Problem
How can you check if a Kubernetes pod has restarted due to a memory issue or any other issue?
Solution
Follow the steps below to determine whether a pod in your Kubernetes cluster has restarted due to a memory issue.
- Use the following command to gather detailed information about the pod. This will include the status, restart count, and the reason for any previous restarts.
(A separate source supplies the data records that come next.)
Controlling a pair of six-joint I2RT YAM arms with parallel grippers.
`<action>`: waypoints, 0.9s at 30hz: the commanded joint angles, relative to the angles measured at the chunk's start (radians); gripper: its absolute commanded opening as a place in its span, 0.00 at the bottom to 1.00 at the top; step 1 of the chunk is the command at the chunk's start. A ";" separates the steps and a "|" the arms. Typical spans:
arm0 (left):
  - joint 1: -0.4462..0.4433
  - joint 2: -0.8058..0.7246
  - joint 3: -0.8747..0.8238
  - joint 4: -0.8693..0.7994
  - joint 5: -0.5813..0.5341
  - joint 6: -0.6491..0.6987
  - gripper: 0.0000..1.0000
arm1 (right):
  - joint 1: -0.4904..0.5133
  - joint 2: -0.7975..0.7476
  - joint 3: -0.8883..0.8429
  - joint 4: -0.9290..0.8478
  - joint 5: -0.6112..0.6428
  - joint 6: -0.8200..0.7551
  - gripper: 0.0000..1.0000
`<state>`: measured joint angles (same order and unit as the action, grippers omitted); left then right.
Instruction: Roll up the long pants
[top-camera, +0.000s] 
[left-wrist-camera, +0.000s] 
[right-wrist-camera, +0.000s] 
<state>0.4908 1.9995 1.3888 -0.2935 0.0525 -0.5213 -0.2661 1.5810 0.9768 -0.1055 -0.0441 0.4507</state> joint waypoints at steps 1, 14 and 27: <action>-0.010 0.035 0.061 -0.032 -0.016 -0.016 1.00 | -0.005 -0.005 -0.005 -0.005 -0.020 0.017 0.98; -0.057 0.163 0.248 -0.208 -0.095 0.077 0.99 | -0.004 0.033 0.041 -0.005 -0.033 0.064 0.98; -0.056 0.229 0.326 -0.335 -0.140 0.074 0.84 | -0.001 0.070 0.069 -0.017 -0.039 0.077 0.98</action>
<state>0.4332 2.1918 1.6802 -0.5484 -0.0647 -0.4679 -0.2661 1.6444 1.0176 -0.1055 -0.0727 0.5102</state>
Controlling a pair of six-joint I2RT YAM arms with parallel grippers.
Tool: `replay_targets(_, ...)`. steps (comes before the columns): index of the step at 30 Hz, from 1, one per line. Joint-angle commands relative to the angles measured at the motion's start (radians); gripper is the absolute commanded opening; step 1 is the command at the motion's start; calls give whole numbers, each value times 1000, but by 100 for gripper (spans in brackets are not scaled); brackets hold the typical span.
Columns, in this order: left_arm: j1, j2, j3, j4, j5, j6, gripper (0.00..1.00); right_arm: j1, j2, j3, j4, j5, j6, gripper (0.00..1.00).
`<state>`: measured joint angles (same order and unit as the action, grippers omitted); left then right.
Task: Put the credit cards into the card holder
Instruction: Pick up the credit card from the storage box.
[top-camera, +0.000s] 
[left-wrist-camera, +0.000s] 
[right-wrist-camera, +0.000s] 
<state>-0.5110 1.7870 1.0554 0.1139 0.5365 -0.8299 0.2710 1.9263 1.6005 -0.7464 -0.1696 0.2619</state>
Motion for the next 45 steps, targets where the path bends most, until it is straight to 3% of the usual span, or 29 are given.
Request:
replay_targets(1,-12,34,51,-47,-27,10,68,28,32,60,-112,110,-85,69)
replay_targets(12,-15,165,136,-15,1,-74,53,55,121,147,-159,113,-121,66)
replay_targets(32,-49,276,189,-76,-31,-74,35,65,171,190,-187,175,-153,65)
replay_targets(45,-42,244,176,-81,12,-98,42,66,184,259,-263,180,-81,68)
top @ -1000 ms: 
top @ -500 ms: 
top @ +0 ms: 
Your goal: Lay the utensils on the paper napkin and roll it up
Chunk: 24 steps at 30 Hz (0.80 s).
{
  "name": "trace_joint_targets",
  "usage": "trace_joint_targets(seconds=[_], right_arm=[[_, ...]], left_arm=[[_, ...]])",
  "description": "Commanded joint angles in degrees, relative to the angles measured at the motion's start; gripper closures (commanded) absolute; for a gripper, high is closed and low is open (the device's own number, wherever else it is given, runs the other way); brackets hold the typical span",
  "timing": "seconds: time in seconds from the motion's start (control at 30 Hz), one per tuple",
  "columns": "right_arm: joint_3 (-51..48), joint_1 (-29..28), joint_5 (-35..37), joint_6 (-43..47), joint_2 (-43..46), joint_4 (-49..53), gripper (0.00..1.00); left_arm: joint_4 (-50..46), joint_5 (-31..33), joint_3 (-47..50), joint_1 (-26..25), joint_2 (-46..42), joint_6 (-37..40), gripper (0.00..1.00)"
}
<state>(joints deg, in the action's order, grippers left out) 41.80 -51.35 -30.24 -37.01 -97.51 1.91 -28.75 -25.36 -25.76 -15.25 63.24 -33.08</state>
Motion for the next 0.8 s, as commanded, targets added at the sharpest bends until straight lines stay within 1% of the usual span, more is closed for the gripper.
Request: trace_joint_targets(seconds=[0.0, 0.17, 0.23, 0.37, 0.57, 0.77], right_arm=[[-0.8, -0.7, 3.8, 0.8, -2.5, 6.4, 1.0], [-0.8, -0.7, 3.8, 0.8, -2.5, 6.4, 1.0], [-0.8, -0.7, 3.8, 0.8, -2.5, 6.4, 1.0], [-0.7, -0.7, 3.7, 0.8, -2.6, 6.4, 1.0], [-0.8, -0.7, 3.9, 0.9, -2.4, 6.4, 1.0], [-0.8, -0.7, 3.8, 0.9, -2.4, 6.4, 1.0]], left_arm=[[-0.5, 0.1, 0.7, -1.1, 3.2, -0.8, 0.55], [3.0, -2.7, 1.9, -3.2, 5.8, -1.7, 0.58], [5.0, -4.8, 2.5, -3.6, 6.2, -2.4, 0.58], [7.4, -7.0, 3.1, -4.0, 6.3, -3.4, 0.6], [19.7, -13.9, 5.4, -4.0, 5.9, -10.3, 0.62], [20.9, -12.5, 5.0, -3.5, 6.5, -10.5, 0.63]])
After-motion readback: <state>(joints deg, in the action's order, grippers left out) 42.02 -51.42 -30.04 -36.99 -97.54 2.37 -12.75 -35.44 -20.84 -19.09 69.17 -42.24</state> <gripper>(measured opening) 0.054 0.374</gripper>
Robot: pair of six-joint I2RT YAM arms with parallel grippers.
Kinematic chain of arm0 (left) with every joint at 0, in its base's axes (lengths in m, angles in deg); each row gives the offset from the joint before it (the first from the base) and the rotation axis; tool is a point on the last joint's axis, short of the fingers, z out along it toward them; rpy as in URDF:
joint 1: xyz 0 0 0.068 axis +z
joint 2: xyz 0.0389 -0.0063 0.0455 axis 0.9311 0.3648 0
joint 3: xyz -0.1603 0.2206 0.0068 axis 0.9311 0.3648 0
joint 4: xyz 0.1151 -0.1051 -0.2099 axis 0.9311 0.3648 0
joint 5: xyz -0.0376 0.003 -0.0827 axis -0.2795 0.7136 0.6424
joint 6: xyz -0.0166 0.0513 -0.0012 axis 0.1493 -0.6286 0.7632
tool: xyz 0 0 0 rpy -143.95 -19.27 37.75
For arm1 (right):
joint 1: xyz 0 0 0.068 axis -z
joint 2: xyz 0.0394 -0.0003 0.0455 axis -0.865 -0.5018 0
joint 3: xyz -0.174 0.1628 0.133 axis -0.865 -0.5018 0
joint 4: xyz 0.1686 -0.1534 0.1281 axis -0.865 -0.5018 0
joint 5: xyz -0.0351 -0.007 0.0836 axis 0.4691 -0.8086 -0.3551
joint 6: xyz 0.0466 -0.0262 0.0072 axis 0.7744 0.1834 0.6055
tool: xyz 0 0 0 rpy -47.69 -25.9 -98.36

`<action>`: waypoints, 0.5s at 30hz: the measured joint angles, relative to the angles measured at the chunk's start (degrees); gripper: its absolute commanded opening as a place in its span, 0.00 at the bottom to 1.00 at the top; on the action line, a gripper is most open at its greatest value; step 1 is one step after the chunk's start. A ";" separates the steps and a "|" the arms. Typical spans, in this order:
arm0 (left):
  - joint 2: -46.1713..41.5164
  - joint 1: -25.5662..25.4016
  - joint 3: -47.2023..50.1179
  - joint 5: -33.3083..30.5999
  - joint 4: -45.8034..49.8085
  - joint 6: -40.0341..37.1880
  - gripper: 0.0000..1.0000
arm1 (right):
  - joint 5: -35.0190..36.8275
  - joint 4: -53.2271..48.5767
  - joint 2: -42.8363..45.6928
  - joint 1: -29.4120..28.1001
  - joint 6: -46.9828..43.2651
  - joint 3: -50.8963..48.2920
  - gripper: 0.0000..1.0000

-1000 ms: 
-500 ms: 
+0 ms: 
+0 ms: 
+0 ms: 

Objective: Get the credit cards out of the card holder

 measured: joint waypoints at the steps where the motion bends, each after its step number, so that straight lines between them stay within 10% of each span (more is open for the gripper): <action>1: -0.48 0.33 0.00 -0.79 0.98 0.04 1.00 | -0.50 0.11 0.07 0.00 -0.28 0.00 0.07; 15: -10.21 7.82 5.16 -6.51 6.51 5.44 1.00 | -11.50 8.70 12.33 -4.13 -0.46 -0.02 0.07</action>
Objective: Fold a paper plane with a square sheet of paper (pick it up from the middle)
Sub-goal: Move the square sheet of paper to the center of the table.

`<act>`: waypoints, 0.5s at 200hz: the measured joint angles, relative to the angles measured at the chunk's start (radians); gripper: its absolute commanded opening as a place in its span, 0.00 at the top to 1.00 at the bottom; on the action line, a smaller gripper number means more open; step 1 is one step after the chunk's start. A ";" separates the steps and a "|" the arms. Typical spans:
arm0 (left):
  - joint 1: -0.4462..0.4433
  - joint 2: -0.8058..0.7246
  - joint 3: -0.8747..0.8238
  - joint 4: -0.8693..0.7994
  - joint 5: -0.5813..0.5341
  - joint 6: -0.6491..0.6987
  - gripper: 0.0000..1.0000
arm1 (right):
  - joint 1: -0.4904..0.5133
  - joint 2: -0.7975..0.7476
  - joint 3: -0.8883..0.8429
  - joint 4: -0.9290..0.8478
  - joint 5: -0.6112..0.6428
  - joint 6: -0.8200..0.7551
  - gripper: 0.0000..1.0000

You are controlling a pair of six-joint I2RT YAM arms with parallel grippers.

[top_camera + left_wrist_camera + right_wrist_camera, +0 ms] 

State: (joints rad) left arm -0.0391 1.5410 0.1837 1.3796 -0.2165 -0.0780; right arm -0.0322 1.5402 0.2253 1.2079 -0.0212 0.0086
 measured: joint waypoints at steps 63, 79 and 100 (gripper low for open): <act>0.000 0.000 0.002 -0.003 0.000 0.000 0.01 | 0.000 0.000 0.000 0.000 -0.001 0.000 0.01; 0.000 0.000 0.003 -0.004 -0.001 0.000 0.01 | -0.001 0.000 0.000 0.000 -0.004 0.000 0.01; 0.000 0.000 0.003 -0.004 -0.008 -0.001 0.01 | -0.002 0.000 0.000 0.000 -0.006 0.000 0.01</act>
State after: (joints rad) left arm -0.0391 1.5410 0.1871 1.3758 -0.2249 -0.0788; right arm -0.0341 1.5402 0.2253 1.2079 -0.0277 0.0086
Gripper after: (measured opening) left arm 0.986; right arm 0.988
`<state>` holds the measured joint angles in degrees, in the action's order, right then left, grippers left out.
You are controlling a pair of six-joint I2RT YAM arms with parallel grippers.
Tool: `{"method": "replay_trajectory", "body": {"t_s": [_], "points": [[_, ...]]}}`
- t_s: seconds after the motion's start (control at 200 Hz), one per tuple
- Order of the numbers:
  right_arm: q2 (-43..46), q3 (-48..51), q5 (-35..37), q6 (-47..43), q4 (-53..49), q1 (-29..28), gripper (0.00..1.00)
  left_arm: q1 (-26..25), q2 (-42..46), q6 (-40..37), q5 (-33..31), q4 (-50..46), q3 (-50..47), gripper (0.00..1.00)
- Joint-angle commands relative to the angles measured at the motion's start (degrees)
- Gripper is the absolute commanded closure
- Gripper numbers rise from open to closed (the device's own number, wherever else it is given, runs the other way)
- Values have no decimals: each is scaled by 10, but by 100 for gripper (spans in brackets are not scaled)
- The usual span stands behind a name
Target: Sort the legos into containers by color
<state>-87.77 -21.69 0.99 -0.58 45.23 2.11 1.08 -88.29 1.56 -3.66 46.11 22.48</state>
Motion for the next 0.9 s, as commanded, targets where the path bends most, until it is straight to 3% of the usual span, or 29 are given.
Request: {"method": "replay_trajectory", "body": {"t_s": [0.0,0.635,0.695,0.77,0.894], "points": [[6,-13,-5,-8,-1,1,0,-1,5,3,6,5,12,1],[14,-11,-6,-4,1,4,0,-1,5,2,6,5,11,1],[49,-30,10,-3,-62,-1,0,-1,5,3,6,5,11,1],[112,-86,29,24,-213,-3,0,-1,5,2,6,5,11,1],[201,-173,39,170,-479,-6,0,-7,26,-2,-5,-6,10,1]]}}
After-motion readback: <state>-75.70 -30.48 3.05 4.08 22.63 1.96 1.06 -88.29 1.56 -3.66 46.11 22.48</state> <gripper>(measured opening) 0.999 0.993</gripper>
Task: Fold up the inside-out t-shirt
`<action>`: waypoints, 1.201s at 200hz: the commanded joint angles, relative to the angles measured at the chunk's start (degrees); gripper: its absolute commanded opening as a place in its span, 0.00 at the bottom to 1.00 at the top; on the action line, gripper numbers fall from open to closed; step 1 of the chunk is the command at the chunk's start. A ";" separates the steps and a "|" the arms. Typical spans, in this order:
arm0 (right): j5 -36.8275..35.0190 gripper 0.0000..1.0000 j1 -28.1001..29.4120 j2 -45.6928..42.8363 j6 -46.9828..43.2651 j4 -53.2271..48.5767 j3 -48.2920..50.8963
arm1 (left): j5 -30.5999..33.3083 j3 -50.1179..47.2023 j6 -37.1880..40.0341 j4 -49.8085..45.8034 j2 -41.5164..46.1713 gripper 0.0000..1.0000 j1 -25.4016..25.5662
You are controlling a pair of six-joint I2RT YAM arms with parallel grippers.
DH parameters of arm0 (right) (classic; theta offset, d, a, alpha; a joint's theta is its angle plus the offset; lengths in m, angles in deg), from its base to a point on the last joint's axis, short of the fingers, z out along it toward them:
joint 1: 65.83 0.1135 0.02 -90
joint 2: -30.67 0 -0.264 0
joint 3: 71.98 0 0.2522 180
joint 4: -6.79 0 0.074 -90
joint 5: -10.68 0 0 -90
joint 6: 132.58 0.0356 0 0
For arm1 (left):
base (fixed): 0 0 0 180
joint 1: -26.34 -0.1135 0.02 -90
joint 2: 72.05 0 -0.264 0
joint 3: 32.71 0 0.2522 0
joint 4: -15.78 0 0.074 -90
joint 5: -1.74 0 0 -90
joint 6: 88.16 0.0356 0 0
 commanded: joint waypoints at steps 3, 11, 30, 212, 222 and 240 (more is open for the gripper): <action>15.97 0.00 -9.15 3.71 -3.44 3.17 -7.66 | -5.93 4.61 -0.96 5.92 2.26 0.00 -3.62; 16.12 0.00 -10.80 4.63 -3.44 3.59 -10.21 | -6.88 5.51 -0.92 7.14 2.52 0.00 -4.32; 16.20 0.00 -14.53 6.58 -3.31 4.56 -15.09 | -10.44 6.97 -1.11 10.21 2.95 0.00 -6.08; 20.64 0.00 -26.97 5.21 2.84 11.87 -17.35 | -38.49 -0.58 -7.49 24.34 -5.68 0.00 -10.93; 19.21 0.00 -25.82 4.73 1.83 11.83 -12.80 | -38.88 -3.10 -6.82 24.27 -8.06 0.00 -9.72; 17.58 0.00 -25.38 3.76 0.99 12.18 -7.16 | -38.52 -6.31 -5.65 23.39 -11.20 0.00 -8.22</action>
For example:kubectl describe pod <pod_name>
kubectl describe pod nextgen-gw-0
- Analyze the Output, specifically under the Last State section:
vprobe: Container ID: containerd://40c8585cf88dc7d0dd4e43560dc631ef559b0c92e6d5d429719a384aaea77777 Image: us-central1-docker.pkg.dev/opsramp-registry/gateway-cluster-images/vprobe:17.0.0 Image ID: us-central1-docker.pkg.dev/opsramp-registry/gateway-cluster-images/vprobe@sha256:8de1a98c3c14307fa4882c7e7422a1a4e4d507d2bbc454b53f905062b665e9d2 Port: <none> Host Port: <none> State: Running Started: Mon, 29 Jan 2024 12:01:30 +0530 Last State: Terminated Reason: OOMKilled Exit Code: 137 Started: Mon, 29 Jan 2024 12:00:42 +0530 Finished: Mon, 29 Jan 2024 12:01:29 +0530 Ready: True Restart Count: 1
- In the Last State section, look for the following indications:
- Reason: The reason listed as
OOMKilled
means the pod was killed because it ran out of memory. - Exit Code: An exit code of
137
indicates the container was forcefully stopped due to an out-of-memory condition.
- Reason: The reason listed as
Conclusion
If the pod’s last state shows Reason: OOMKilled
and Exit Code: 137
, this confirms that the pod was restarted due to insufficient memory (Out of Memory or OOM condition). You may need to allocate more memory resources to this pod or optimize the workload to prevent this from happening again.